Records provided:
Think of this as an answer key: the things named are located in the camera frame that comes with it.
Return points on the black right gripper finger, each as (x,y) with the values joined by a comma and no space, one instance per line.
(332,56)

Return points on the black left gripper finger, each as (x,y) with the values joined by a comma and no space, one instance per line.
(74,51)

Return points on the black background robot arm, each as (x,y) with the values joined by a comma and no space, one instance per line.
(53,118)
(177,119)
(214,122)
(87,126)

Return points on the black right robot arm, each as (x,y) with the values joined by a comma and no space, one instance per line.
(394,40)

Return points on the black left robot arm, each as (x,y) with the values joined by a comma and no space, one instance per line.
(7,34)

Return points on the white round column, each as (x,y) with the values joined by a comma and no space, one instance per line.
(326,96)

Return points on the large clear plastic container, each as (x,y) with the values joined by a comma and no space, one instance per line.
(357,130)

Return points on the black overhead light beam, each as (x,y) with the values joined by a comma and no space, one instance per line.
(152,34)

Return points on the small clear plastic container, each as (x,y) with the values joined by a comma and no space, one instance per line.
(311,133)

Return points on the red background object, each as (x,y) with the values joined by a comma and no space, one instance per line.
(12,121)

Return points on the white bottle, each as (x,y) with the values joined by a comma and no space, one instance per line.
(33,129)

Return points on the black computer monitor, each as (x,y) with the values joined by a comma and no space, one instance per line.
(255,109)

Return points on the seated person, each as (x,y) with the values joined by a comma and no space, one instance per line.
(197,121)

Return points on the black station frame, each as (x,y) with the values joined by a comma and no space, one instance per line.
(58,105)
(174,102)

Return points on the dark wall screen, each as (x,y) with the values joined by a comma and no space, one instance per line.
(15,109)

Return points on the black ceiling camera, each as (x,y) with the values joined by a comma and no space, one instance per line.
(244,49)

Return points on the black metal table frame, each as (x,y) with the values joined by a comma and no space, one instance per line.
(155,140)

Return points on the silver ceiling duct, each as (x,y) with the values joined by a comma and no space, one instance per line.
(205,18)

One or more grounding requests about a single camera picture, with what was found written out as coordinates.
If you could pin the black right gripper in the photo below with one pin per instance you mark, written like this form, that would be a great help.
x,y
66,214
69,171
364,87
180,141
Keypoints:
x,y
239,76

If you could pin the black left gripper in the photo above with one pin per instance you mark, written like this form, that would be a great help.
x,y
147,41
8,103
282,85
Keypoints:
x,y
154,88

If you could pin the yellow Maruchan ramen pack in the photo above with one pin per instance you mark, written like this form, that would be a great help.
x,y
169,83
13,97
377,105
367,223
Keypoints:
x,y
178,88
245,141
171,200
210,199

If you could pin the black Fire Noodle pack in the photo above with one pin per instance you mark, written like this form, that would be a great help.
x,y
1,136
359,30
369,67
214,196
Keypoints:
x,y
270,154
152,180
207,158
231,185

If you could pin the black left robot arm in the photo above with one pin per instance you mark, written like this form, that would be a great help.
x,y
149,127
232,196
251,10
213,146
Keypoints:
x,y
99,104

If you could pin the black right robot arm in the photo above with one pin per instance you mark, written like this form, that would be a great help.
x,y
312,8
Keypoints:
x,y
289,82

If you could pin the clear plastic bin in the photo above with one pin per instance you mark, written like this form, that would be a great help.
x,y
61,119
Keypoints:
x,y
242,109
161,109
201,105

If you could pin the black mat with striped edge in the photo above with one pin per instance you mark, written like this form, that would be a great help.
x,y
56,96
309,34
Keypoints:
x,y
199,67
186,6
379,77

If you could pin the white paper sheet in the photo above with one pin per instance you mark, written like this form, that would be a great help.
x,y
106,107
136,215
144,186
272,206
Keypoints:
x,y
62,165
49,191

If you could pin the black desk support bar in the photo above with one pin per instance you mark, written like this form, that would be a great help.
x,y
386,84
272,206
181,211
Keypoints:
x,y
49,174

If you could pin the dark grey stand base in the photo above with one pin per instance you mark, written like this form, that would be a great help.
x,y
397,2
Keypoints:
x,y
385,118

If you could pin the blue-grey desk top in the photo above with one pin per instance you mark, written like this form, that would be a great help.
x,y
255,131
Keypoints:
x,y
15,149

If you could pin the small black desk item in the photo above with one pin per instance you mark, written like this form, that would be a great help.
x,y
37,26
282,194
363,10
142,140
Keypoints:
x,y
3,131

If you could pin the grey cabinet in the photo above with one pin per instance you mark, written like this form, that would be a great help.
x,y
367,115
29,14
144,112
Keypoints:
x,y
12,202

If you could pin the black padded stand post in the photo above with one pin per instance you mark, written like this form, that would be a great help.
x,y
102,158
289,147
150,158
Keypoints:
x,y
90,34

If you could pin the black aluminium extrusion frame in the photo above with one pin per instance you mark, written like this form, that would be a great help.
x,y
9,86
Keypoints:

What the task requires:
Reproduce exactly the line that holds "If you could pin the grey", then every line after it, ending with the final line of the records above.

The answer:
If you could pin the grey cabinet in the photo above with one pin per instance you mark, written like this form, that would be a great help.
x,y
367,115
29,14
144,112
Keypoints:
x,y
12,202

If you could pin the black padded stand post in the photo above with one pin per instance you mark, written like this form, that would be a great help.
x,y
102,158
289,147
150,158
Keypoints:
x,y
90,34

If you could pin the black aluminium extrusion frame in the photo above with one pin per instance you mark, written like this form, that would be a great help.
x,y
9,86
Keypoints:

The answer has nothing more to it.